## PROBLEM TO WORK ON
Without reproducing any image, print the listing below exactly.

## COLLECTED DATA
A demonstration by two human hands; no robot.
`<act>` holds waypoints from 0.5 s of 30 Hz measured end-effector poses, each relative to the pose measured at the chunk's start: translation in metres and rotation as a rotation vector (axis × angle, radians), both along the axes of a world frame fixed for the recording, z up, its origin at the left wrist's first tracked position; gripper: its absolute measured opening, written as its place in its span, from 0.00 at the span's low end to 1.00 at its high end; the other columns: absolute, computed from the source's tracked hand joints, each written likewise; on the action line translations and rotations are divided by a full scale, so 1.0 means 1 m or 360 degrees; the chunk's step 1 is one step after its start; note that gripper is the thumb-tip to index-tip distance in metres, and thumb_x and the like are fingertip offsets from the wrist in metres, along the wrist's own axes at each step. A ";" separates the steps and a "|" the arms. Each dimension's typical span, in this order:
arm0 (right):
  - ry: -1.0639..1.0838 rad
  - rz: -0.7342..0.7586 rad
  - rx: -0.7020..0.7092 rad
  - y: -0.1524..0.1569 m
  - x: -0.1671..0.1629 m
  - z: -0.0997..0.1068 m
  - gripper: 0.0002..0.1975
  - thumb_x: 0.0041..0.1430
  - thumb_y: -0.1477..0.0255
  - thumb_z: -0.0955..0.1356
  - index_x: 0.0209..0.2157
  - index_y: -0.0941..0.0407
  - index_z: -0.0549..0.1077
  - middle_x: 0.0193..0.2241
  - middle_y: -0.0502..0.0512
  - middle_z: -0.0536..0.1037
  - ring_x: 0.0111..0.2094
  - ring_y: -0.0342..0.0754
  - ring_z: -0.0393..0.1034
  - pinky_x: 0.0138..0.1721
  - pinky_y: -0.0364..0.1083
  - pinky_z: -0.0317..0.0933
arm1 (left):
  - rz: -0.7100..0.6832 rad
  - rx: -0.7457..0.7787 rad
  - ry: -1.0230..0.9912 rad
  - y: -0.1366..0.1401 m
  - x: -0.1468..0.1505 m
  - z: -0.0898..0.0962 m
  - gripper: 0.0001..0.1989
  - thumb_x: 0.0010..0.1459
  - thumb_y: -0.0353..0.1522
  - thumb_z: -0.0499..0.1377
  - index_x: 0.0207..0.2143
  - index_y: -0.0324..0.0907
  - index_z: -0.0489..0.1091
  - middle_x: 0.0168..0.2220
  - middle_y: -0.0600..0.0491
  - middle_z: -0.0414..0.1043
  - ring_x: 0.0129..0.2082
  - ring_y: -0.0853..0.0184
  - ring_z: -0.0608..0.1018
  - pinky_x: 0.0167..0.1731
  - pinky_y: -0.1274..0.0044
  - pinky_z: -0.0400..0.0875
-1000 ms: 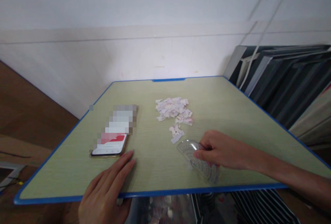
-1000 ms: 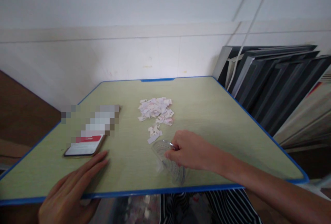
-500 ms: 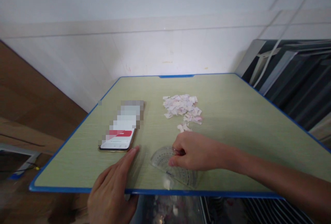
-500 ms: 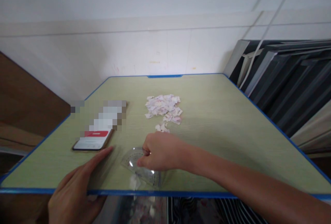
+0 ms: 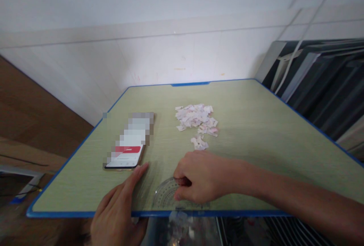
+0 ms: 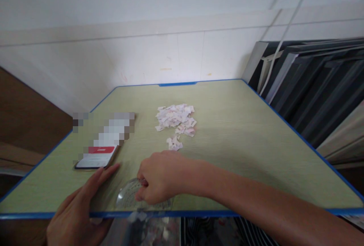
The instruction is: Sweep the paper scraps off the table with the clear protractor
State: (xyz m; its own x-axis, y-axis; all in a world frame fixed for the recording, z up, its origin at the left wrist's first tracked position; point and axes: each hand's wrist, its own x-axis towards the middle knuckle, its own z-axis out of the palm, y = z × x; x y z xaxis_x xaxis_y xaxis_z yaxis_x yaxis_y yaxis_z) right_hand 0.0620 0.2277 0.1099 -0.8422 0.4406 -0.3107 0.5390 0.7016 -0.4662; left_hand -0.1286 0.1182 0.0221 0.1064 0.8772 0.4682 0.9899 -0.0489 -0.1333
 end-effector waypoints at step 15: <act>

## OUTPUT OF THE TASK
A demonstration by two human hands; no robot.
`<act>` holds waypoints from 0.5 s of 30 Hz measured end-effector poses, each relative to the pose measured at the chunk's start: translation in metres and rotation as a rotation vector (axis × angle, radians), both along the axes of a world frame fixed for the recording, z up, its origin at the left wrist's first tracked position; gripper: its absolute measured opening, written as its place in its span, from 0.00 at the span's low end to 1.00 at its high end; the other columns: absolute, computed from the source's tracked hand joints, each written likewise; on the action line translations and rotations are divided by a full scale, so 1.0 means 1 m or 360 degrees; the chunk's step 1 is one step after its start; note that gripper is the thumb-tip to index-tip distance in metres, and thumb_x and the like are fingertip offsets from the wrist in metres, along the wrist's own axes at each step. A ";" separates the steps and a "|" the arms. Each dimension's typical span, in this order:
arm0 (right):
  - ry: -1.0639..1.0838 rad
  - rz: -0.7342..0.7586 rad
  - rx: -0.7020..0.7092 rad
  - y: -0.1524..0.1569 m
  - x: -0.1671..0.1629 m
  - z: -0.0997..0.1068 m
  - gripper: 0.0002..0.1975
  - thumb_x: 0.0041..0.1430
  - thumb_y: -0.1477..0.0255
  - thumb_z: -0.0955..0.1356
  - index_x: 0.0209..0.2157
  - index_y: -0.0941..0.0407
  - index_z: -0.0549..0.1077
  - middle_x: 0.0193..0.2241
  - middle_y: -0.0502..0.0512
  - middle_z: -0.0536..0.1037
  - ring_x: 0.0111..0.2094
  - ring_y: -0.0342..0.0754
  - ring_z: -0.0393..0.1034
  - pinky_x: 0.0138..0.1721
  - pinky_y: -0.0364..0.1083
  - pinky_z: -0.0317..0.0933
arm1 (left):
  - rz: -0.7100..0.6832 rad
  - rx: -0.7457..0.7787 rad
  - ry: -1.0230..0.9912 rad
  - y: -0.1366..0.1401 m
  - x: -0.1468..0.1505 m
  - z: -0.0898..0.0962 m
  - gripper: 0.0001..0.1989
  - thumb_x: 0.0010..0.1459
  - thumb_y: -0.0353..0.1522
  - thumb_z: -0.0499..0.1377
  - index_x: 0.0207..0.2143
  - index_y: -0.0324..0.0907
  - index_z: -0.0489..0.1091
  - middle_x: 0.0168..0.2220
  - middle_y: -0.0600..0.0491
  - middle_z: -0.0414..0.1043
  - ring_x: 0.0129..0.2082
  - ring_y: -0.0853..0.0184
  - ring_z: -0.0608..0.1018
  - pinky_x: 0.0167..0.1731
  - pinky_y: -0.1274..0.0044
  - pinky_z: -0.0400..0.0875
-1000 ms: 
-1000 ms: 
-500 ms: 
-500 ms: 
+0 ms: 
+0 ms: 
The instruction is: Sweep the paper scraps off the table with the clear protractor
State: (xyz m; its own x-axis, y-axis; all in a world frame fixed for the recording, z up, its origin at the left wrist's first tracked position; point and axes: each hand's wrist, its own x-axis towards the middle knuckle, its own z-axis out of the palm, y = z × x; x y z xaxis_x xaxis_y xaxis_z yaxis_x yaxis_y yaxis_z) right_hand 0.0620 0.2277 0.1099 -0.8422 0.4406 -0.3107 0.5390 0.7016 -0.4662; left_hand -0.1286 0.1182 0.0221 0.1064 0.8772 0.4682 0.9899 -0.0489 -0.1333
 end-effector waypoints at step 15: <act>

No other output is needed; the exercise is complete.